• **REQUIRED ACTION**
Your copy of the data below must be exact and must leave out all pictures.

• **SUPPLIED INFORMATION**
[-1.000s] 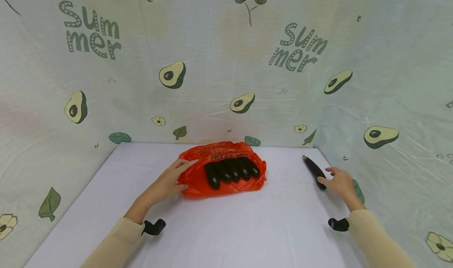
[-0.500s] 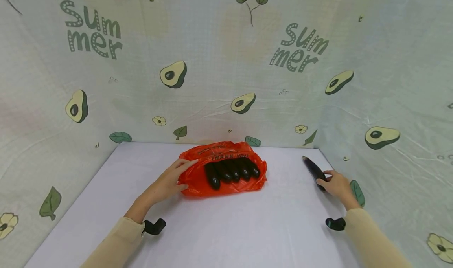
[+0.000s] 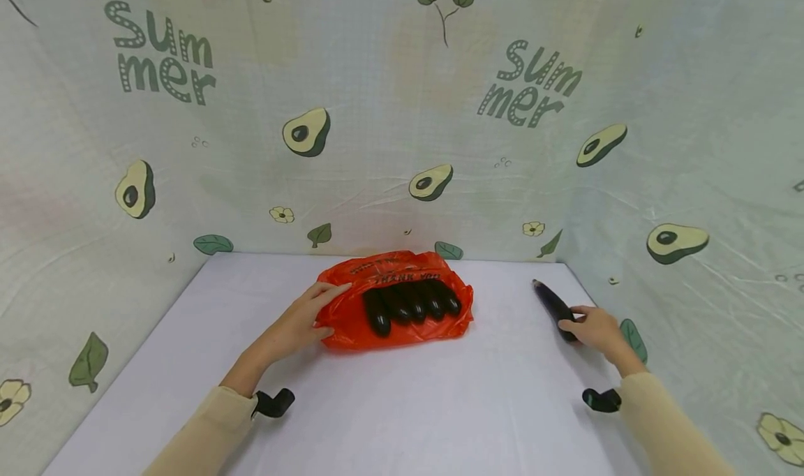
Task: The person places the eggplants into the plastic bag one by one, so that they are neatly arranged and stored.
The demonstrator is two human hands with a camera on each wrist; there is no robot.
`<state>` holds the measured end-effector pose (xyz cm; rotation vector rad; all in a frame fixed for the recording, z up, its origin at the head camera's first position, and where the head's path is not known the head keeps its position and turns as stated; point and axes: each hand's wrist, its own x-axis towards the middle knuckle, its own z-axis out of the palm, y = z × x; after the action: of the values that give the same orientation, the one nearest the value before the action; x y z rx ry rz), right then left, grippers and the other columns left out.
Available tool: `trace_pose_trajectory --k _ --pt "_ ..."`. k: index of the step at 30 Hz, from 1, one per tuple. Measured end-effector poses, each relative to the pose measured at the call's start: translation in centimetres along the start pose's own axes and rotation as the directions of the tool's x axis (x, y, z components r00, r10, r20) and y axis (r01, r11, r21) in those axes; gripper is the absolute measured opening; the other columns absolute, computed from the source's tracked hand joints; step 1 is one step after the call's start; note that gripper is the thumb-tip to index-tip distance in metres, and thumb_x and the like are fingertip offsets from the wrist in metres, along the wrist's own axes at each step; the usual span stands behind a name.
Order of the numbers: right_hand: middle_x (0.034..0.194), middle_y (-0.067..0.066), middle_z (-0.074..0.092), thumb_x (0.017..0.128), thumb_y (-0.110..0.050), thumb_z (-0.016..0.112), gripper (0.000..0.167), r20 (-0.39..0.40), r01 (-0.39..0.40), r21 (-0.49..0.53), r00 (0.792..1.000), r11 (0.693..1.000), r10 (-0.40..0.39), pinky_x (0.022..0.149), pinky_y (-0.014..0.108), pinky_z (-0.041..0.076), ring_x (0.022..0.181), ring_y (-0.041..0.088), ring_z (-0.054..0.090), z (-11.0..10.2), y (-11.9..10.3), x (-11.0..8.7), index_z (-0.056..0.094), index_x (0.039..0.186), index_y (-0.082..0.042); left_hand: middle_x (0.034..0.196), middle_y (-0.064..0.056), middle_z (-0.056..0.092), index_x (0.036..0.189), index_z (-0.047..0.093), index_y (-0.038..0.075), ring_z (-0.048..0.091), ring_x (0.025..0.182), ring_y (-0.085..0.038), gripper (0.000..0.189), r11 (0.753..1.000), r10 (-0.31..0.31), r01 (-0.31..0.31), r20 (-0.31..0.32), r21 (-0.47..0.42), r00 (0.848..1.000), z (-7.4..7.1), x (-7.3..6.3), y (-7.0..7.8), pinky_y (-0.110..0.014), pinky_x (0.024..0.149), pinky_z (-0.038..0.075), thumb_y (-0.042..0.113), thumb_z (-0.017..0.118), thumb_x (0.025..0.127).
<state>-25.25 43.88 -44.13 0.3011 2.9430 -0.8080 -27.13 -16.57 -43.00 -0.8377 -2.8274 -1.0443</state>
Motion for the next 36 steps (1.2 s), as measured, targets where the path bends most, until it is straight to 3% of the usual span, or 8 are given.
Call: trace_pose_trajectory --k 11,20,26,36 --pt "0.125 0.037 0.064 0.101 -0.033 0.07 0.068 -0.022 0.141 -0.014 0.99 0.99 -0.141 0.074 0.039 0.058 0.077 0.018 0.075 -1.7 -3.1 -3.3 0.05 0.146 0.014 0.143 -0.01 0.049 0.162 0.045 0.018 0.052 0.13 -0.032 0.087 1.0 0.011 -0.011 -0.005 0.012 1.0 0.0 0.1 0.1 -0.048 0.098 0.06 -0.004 0.083 0.088" --pt "0.119 0.026 0.071 0.099 -0.035 0.075 0.066 -0.002 0.215 0.008 0.977 0.977 -0.215 0.071 0.039 0.058 0.081 0.018 0.077 -2.0 -6.8 -7.1 0.055 0.146 0.007 0.144 -0.009 0.048 0.163 0.044 0.02 0.051 0.131 -0.032 0.087 1.0 -0.003 0.003 0.001 0.009 1.0 0.1 0.1 0.2 -0.047 0.098 0.061 -0.004 0.082 0.088" --pt "0.113 0.016 0.074 0.098 -0.032 0.077 0.062 0.007 0.259 0.037 0.966 0.965 -0.259 0.067 0.035 0.056 0.078 0.015 0.075 -1.5 -9.0 -9.0 0.059 0.145 0.004 0.145 -0.011 0.048 0.163 0.044 0.021 0.05 0.134 -0.034 0.087 1.0 -0.016 0.016 0.001 0.004 1.0 0.1 0.1 0.3 -0.05 0.098 0.061 -0.003 0.082 0.089" --pt "0.11 0.01 0.074 0.096 -0.029 0.08 0.059 0.048 0.296 0.111 0.952 0.949 -0.302 0.067 0.032 0.056 0.077 0.012 0.072 0.5 -11.4 -10.2 0.061 0.144 0.0 0.142 -0.009 0.048 0.163 0.044 0.018 0.052 0.128 -0.031 0.087 1.0 0.01 -0.01 -0.008 0.001 1.0 0.2 0.0 0.2 -0.044 0.096 0.061 -0.005 0.082 0.088"
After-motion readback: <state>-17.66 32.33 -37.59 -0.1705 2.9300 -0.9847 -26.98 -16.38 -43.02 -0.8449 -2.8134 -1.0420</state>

• **TASK RESULT**
[-1.000s] 
[-0.500s] 
[+0.000s] 
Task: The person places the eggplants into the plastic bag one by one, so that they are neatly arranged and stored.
The demonstrator is two human hands with a camera on each wrist; there is no robot.
`<state>` holds the measured end-effector pose (xyz cm; rotation vector rad; all in a frame fixed for the recording, z up, its origin at the head camera's first position, and where the head's path is not known the head keeps its position and turns as stated; point and axes: each hand's wrist, its own x-axis towards the middle knuckle, its own z-axis out of the palm, y = z × x; after the action: of the values that give the same orientation, the one nearest the value before the action; x y z rx ry rz), right then left, grippers and the other columns left out.
Available tool: `trace_pose_trajectory --k _ --pt "_ ..."`. k: index of the step at 30 Hz, from 1, one per tuple. Measured end-effector poses, each relative to the pose measured at the call's start: translation in centimetres along the start pose's own axes and rotation as the directions of the tool's x axis (x, y, z components r00, r10, r20) and y axis (r01, r11, r21) in those axes; gripper is the absolute measured opening; the other columns absolute, computed from the source's tracked hand joints; step 1 is one step after the call's start; note that gripper is the thumb-tip to index-tip distance in metres, and thumb_x and the like are fingertip offsets from the wrist in metres, along the wrist's own axes at each step; the usual span stands behind a name.
Order of the numbers: right_hand: middle_x (0.034..0.194), middle_y (-0.067..0.066), middle_z (-0.074..0.092), thumb_x (0.017..0.128), thumb_y (-0.110..0.050), thumb_z (-0.016..0.112), gripper (0.000..0.167), r20 (-0.39..0.40), r01 (-0.39..0.40), r21 (-0.49..0.53), r00 (0.792..1.000), r11 (0.693..1.000), r10 (-0.40..0.39), pinky_x (0.022..0.149), pinky_y (-0.014..0.108), pinky_z (-0.041..0.076), ring_x (0.022..0.181), ring_y (-0.041..0.088), ring_z (-0.054..0.090), z (-11.0..10.2), y (-11.9..10.3), x (-11.0..8.7), index_z (-0.056..0.094), index_x (0.039..0.186), index_y (-0.082..0.042); left_hand: middle_x (0.034..0.196), middle_y (-0.064..0.056), middle_z (-0.056..0.092), index_x (0.036..0.189), index_z (-0.047..0.093), index_y (-0.038..0.075), ring_z (-0.048..0.091), ring_x (0.025..0.182), ring_y (-0.085..0.038), gripper (0.000..0.189), r11 (0.753..1.000), r10 (-0.31..0.31), r01 (-0.31..0.31), r20 (-0.31..0.32), r21 (-0.47..0.42), r00 (0.848..1.000), z (-7.4..7.1), x (-7.3..6.3), y (-7.0..7.8), pinky_y (-0.110..0.014), pinky_x (0.024..0.149), pinky_z (-0.038..0.075), thumb_y (-0.042..0.113), thumb_z (-0.017..0.118), thumb_x (0.025..0.127).
<state>-25.25 43.88 -44.13 0.3011 2.9430 -0.8080 -27.13 -16.57 -43.00 -0.8377 -2.8274 -1.0443</state>
Motion for the next 36 steps (1.2 s), as measured, targets where the path bends most, until it is straight to 3% of the usual span, or 8 are given.
Call: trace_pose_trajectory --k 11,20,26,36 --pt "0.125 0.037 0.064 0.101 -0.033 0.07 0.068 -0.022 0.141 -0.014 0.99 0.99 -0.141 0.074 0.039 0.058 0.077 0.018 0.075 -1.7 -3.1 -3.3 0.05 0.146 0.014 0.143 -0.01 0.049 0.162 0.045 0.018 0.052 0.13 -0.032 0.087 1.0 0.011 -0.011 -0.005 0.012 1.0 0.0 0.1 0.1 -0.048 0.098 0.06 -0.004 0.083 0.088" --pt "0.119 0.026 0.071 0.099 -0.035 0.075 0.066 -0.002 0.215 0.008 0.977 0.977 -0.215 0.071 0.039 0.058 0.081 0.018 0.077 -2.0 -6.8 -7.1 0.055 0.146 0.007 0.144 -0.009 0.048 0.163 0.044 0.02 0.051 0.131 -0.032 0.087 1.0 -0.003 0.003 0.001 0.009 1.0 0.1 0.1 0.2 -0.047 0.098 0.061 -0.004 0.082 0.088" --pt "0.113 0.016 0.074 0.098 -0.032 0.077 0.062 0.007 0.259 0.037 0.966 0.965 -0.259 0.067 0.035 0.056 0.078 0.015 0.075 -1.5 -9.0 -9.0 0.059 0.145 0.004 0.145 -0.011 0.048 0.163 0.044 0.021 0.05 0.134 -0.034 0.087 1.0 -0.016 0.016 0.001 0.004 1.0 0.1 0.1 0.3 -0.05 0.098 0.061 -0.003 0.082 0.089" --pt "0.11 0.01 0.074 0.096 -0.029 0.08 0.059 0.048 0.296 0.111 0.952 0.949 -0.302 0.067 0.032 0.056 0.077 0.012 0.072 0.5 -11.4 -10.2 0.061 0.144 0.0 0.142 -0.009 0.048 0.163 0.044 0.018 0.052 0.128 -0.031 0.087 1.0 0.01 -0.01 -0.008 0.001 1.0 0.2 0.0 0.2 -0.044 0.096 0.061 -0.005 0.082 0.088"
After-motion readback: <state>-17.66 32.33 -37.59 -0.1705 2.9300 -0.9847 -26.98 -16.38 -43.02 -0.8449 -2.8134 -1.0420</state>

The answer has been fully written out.